An accomplished and moving British coming of age story about race and belonging

An accomplished and moving British coming of age story about race and belonging

Joyce Glasser reviews The Last Tree (September 27, 2019), Cert. 15, 99 min.

Shola Amoo’s sophomore film The Last Tree has such an authentic feel to it that you will not be surprised to learn it is ‘semi-autobiographical’, inspired by the South London writer-director’s life. The film is divided into three distinct settings corresponding to three periods in this British coming-of-age story, distinguished by a predominantly black cast. While Amoo strives to avoid the clichés of the genre, he is not always successful, and while Amoo details the incidents, influences and psychological motivations for Femi’s journey, his mother Yinka’s (Gbemisola Ikumelo) complementary transformation is taken for granted.

The Last Tree cover - Credit IMDBWhile the social-realism of the film is brought out by location shooting on the Aylesbury Estate Aylesbury Estate in SE17, notorious long before Michael Caine’s turned vigilante there to avenge a murder in Harry Brown a much more lyrical and impressionistic effect governs the first part to capture 11-year-old Femi’s (Tai Golding) idyllic childhood in rural Lincolnshire with a nurturing white, foster mother, with the symbolic name of Mary (Denise Black).

We see Femi play football and run and laugh in the open countryside with a close-knit group of white boys from his school. Cinematographer Stil Williams and the sound design team contribute to this sense of what Amoo has called an ‘almost hermetically sealed’ environment and childhood, safe, inclusive and constructive.

It is therefore as shocking for us as it is for Femi to learn that his birth mother, Yinka, has reclaimed the son she gave away for reasons that become clearer in the third act. The system is desperate to free up foster parents and return children to their birthparents and so Femi was not consulted in this court-ordered transfer.

Our heart goes out to Femi, and Amoo makes us share the boy’s anguish as he is bundled into the car, leaving his childhood behind him. The trees disappear to be replaced by the high-density concrete sprawl of the Aylesbury Estate where Yinka lives in a depressing council flat.

Gbemisola Ikumelo in The Last Tree

Gbemisola Ikumelo in The Last Tree

Femi’s response to this transition is to rebel. He does not eat, obey or speak to Yinka. Young and uneducated, she reacts instinctively and badly by further stoking the boy’s resentment and sadness when she forces him to clean the flat and hits him. No thought is given to the boy’s adjustment to the new school at an age where newcomers are bullied, particularly those of African heritage.
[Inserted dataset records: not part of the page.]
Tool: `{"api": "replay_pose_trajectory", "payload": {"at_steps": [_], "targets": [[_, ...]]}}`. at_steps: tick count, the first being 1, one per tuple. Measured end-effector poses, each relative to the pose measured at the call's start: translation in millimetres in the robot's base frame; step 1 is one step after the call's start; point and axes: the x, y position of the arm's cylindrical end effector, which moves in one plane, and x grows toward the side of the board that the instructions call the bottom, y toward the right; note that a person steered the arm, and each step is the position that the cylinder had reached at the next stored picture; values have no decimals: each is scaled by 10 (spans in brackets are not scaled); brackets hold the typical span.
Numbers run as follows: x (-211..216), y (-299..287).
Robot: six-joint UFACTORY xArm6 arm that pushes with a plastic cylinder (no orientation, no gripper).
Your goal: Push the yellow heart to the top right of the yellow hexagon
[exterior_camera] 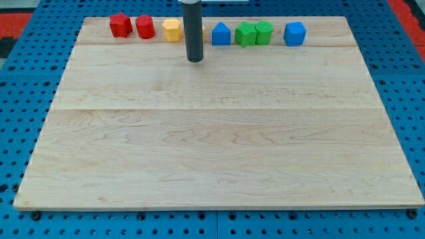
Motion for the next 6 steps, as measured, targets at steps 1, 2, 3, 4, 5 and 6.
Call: {"api": "replay_pose_trajectory", "payload": {"at_steps": [1,2,3,4,5,6], "targets": [[-245,29],[-324,90],[-368,90],[-612,65],[-751,152],[-759,405]]}}
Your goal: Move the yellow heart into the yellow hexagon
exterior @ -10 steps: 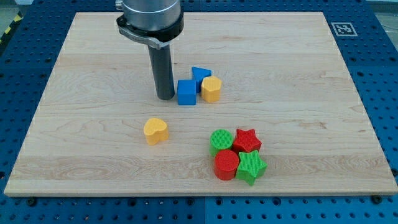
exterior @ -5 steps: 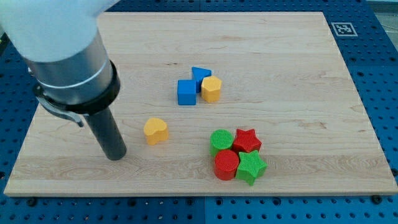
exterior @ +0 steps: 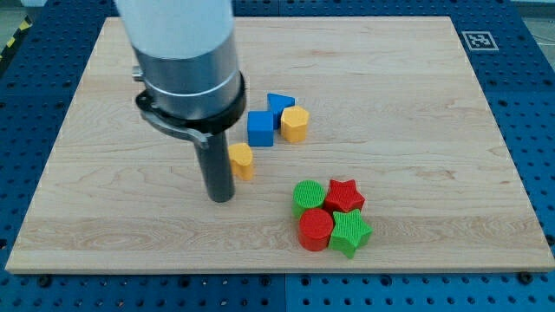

It might be a cliché, but a very true one, that when Femi attacks a bully named Dean (Shaqai White), his teacher, Mr Williams (Nicholas Pinnock), sees only the attack, not what caused it, and Femi is suspended. Yinka’s reaction is to beat Femi, which, of course, only fuels his alienation.

At this point, I thought of the unforgettable first chapter of JT LeRoy’s The Heart is Deceitful Above All Things, a similar story told from the point of the view of the 4-year-old separated from a well-to-do foster white family by his sadistic birth mother. She’s the type who tells the son she once gave away that the foster family rejected him and the police will arrest him if he contacts them, while giving the boy drugs to shut him up.

Fortunately, Yinka, who holds down a decent job, is not that bad, but the damage is done, and as Femi turns 16 (and is now played by Sam Adewunmi), he pays lip service to his mother and gravitates towards a new family, which includes the former bully Dean (Rasaq Kukoyi). (One of the problems in matching up older/younger characters with actors is that it is not obvious who older Dean is at first). This group is a bad influence and Femi is now failing at school and taking drugs.

Femi is soon seduced by petty criminal Mace (Demmy Ladipo) who knows how to make these kids with low-self-esteem feel important and valued. Why bother with school when you can make so much money on the streets without a degree, etc?

While making Femi’s slide into a criminal life understandable and almost inevitable, Amoo is careful to show another side to Femi throughout his secondary school years. While a parent-teacher meeting is a disaster, he summons up courage to approach a girl named Tope (Ruthxjiah Bellenea) although she is bullied at school. She associates him with the clique that did the bullying, but they bond through this awkward conversation and music. Femi begins to realise that he is not valued by the gang but being used and when he wants out, he pays the price. An emotional scene in which Femi finally breaks down in Mr Williams’ arms leads the way to the third act in which Yinka takes Femi to Lagos to meet his father and be blessed by a priest.

Ruthxjiah Bellenea and Nicholas Pinnock in The Last Tree

Ruthxjiah Bellenea and Nicholas Pinnock in The Last Tree

Visually, we might experience the sense of been unmoored and set adrift that Femi felt upon entering the vast metropolis of London, but this is a home coming for him and he does not have the same reaction. Lagos is much more crowded and poorer than London, and yet he seems only black people, his people.

The African journey is, however, problematic. The meeting with his father proves anti-climactic and we don’t know what to make of the religious ceremonies he goes through, given that his father who disowned him and his mother while living in vulgar splendour is allegedly a priest. The meeting is also critical in enabling us, and perhaps Femi, although we do not see this process, to re-evaluate Yinka. We now understand that she escaped an abusive relationship at a great cost and had to build a life on her own as a teen-age mother with no support network.

Yet, by this point Yinka has already changed, and the change is so marked it cannot be down to just mellowing. Yinka is now a sympathetic, loving and caring mother. When did this transition happen? Yinka’s story needs to be just as important as Femi’s, particularly as her actions, born out of ignorance and her own loneliness when Femi was 11, were responsible for his wasted teen years. And yet she appears as a peripheral character, never seen as a young woman, but only as the bad mother who took Femi away from Mary.

In a lovely touch, Amoo ends this chapter with Femi’s first view of the sea, a shot that should remind us all that great coming-of-age film from 1959, Les 400 Coups. In a key, and heart-wrenching return to Lincolnshire we understand how Femi is going to accept himself and his past. If you can’t go home again you can keep home inside you on your journey.